Yesterday, of course, Tony Snow announced that the Bush gang will keep us in suspense a bit longer. “[Bush] decided, frankly, that it’s not ready yet,” Snow said. He did not offer a specific date for the speech, telling reporters, “[It] is not going to happen until the new year. We do not know when, so I can’t give you a date, I can’t give you a time, I can’t give you a place, I can’t give you a way in which it will happen.”
At a certain level, this didn’t strike me as terribly surprising or disconcerting. The White House says its new-and-improved policy isn’t ready yet. Fine. The Bush gang says they need more time. Fine. They say it’s more important to get it right than get it fast. Fine.
But upon further reflection, it’s not fine. The president has had nearly four years — the more he dithers and dances through his Kabuki-like “listening tour,” the worse Iraq gets.
We are more than eager for this White House to finally get something right on Iraq. But we find it chilling to imagine that Mr. Bush and his advisers have only now begun a full policy review, months after Iraq plunged into civil war and years after experts began warning that the administration’s strategy was not working.
We would like to believe that the reason for delay is that some of Mr. Bush’s advisers have come up with a sensible change in course and they are now trying to persuade the president to take it. Or that behind the scenes Mr. Bush is already strong-arming Iraq’s leaders to rein in the sectarian militias and begin long-delayed national reconciliation talks.

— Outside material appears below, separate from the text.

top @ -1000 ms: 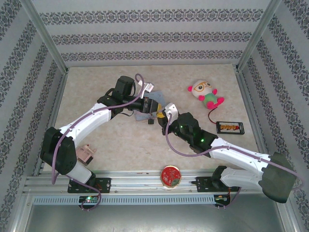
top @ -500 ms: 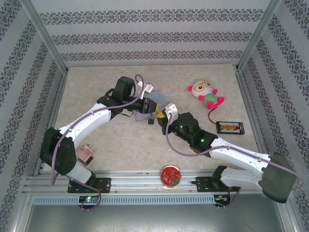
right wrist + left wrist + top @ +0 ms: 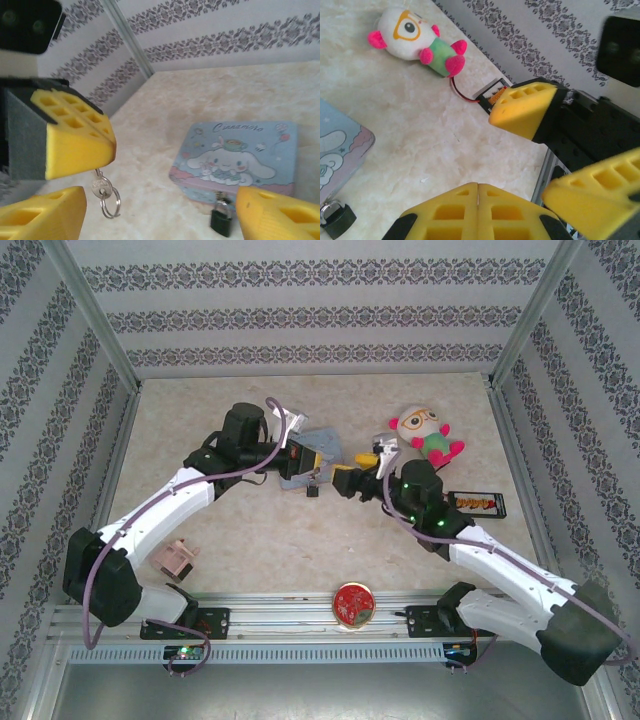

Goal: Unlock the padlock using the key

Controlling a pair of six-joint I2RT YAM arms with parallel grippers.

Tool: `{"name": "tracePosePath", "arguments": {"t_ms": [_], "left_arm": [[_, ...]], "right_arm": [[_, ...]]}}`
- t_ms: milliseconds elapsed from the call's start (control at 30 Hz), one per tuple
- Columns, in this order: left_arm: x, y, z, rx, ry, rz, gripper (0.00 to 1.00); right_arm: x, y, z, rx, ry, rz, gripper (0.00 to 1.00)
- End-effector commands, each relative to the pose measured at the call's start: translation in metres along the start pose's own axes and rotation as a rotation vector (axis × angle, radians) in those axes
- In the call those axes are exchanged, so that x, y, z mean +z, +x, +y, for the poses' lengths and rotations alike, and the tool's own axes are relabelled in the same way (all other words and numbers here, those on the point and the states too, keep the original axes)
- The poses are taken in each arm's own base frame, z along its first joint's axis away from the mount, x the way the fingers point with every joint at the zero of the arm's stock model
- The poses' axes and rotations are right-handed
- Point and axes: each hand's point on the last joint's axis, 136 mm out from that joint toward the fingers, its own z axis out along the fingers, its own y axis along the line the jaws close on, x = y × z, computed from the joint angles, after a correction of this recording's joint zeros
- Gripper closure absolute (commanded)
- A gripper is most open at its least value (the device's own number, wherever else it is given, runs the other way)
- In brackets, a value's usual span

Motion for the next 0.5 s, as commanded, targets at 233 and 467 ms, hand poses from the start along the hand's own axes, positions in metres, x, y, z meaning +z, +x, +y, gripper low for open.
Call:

We fear that a more likely explanation is that the president’s ever-divided policy advisers are still wrangling over the most basic decisions, while his political handlers are waiting for public enthusiasm for the Baker report to flag before Mr. Bush tries to explain why he won’t follow through on some of the report’s most important and reasonable suggestions — like imposing a timetable on Iraqi leaders to make political compromises or face a withdrawal of American support.
That, or the White House believes it’s unproductive to roll out a new product line in late-December.
In the meantime, the delays are causing disruptions here and in Iraq.
The absence of an immediate new American plan for Iraq is adding to anxiety among Iraq’s moderate neighbors, who identify with the country’s minority Sunni Arab population, and has opened the way for new proposals from many quarters, in Iraq as well as in Washington, about the next steps. […]
In an interview, Senator Chuck Hagel, the Nebraska Republican who is often critical of the president’s war policy, called the delay “unpardonable” and added: “Every day that goes by, we are losing ground.” Senator Harry Reid of Nevada, the Democratic leader in the Senate, said in a statement, “Waiting and delaying on Iraq serves no one’s interests.”
A senior administration official said Mr. Bush had decided over the last two days to prolong the deliberations based on a concern that a pre-Christmas announcement might quickly be overtaken by events. That happened to Mr. Bush in late 2005 after he used a series of speeches to unveil a “Plan for Victory” in Iraq.
Oh right, the 2005 “Plan for Victory.” Remind me; how’d that one work out?
The NYT editorial get this just right: “If the president is delaying because he is searching for a good option, he can stop. There are none.”